**DIRECTIONS FOR THIS TASK:**
Report every line of the records that contains the word "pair".

── MATERIAL SUPPLIED

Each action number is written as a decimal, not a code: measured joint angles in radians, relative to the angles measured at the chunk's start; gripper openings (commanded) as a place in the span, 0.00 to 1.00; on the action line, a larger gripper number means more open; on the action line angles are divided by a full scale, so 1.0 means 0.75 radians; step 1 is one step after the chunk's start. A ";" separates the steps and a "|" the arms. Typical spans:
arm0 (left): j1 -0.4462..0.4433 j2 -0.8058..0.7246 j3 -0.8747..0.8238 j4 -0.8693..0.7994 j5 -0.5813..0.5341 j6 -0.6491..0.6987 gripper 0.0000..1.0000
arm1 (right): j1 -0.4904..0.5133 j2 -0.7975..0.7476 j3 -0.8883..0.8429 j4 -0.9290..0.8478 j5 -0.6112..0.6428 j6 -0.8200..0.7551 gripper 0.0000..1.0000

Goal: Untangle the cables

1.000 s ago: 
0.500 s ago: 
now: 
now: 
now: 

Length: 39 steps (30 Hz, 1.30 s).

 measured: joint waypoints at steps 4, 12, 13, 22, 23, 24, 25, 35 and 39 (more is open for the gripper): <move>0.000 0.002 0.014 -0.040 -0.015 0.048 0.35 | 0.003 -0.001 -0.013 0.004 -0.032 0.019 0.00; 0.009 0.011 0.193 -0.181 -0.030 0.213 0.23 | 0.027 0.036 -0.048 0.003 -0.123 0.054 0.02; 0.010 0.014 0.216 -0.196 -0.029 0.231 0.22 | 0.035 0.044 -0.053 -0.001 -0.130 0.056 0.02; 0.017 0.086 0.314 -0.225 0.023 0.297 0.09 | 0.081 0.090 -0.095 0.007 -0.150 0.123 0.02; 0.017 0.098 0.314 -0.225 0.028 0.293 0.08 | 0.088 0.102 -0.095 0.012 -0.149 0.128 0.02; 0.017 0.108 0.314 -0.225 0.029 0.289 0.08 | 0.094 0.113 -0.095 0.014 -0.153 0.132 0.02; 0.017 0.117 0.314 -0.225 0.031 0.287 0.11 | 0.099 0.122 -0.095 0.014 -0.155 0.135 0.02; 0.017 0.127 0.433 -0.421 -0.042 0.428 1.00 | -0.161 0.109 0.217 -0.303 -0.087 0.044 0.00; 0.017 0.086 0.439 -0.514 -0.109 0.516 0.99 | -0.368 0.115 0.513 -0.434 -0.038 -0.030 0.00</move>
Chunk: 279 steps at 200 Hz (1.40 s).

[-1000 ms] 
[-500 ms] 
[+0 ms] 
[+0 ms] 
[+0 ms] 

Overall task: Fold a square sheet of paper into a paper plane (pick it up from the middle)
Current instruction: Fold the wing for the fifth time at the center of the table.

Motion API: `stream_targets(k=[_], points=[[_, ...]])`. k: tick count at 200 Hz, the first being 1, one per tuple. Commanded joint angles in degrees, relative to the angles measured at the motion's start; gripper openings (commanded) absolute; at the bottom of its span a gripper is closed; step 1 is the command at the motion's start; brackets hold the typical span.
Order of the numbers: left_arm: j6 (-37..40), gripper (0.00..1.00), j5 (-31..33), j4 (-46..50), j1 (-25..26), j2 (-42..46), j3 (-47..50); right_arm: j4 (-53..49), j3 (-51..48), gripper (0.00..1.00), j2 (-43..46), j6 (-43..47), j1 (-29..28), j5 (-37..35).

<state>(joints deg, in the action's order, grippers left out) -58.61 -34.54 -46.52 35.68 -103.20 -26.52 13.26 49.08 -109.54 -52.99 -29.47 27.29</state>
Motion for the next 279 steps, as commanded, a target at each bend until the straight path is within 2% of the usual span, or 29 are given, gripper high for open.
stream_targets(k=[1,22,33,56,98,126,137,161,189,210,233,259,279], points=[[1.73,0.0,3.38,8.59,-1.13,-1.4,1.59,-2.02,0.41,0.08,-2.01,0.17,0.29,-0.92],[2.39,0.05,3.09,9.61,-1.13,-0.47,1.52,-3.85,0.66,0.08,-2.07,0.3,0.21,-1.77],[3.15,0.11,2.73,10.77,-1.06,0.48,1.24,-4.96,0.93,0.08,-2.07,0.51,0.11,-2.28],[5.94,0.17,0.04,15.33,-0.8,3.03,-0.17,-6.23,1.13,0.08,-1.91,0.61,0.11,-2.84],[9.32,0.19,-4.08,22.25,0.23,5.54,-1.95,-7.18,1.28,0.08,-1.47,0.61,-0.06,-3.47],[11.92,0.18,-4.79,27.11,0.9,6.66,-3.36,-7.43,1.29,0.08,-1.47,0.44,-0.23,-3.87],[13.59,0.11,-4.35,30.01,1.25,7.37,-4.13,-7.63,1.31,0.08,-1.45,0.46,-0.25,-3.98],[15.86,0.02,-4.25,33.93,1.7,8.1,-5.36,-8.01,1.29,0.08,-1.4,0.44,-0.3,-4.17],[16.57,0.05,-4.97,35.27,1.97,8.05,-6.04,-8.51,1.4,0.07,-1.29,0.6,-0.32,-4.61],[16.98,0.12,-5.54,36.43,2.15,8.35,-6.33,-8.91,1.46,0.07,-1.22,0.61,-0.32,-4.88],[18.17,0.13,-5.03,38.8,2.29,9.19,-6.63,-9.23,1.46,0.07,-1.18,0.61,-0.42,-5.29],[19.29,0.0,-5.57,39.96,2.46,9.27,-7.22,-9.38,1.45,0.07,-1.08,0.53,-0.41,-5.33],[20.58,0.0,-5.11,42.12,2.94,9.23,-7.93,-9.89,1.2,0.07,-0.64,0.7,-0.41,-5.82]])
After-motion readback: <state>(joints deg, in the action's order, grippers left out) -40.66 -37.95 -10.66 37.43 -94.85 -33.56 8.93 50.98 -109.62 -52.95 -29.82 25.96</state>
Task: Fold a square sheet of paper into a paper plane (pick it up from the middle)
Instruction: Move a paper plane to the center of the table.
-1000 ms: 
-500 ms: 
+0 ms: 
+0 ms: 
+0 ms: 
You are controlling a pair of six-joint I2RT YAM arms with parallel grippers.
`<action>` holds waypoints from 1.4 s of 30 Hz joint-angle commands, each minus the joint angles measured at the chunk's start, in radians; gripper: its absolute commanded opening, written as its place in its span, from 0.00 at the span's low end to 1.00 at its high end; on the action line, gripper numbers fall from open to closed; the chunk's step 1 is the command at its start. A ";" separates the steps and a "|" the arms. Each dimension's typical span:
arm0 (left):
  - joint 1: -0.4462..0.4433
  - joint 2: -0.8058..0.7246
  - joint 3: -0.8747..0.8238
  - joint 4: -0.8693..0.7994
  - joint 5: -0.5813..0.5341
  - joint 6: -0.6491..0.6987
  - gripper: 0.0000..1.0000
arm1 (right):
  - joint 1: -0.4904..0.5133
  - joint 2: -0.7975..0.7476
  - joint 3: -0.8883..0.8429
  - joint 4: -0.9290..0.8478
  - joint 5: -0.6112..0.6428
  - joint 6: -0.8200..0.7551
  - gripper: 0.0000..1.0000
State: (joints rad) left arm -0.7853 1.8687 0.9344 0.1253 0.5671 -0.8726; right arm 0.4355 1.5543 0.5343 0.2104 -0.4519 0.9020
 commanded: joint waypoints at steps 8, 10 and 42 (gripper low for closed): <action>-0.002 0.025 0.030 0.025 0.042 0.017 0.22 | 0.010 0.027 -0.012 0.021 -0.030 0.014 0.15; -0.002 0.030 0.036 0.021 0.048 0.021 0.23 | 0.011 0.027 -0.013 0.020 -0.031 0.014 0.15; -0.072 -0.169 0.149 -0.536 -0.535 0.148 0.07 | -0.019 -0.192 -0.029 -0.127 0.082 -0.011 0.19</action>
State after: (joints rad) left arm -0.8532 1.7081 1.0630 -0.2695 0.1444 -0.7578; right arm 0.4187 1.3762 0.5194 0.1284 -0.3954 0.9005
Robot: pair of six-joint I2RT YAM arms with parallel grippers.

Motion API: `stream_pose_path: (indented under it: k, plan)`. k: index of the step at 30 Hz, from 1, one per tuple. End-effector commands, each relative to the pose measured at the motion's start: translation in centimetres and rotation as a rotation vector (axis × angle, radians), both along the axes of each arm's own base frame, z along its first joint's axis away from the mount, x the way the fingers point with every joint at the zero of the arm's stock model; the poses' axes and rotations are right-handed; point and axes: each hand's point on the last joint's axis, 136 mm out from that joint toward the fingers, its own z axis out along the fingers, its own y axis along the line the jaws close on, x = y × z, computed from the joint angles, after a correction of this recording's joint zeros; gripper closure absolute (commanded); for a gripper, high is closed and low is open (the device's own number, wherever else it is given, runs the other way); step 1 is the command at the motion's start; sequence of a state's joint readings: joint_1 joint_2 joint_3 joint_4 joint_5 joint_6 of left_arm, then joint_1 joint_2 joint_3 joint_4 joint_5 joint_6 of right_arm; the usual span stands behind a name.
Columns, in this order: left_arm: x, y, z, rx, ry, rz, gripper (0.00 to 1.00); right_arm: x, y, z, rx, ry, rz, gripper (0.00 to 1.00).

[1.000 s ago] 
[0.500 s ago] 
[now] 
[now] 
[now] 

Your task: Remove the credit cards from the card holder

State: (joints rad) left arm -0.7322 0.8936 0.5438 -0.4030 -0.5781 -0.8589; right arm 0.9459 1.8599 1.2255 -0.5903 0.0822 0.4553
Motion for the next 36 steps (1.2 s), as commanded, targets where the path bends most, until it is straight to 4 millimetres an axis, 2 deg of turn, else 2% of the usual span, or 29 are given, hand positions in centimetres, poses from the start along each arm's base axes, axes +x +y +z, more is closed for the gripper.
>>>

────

**WORKED SOLUTION:**
You are controlling a pair of six-joint I2RT YAM arms with parallel grippers.
Robot: pair of six-joint I2RT YAM arms with parallel grippers.

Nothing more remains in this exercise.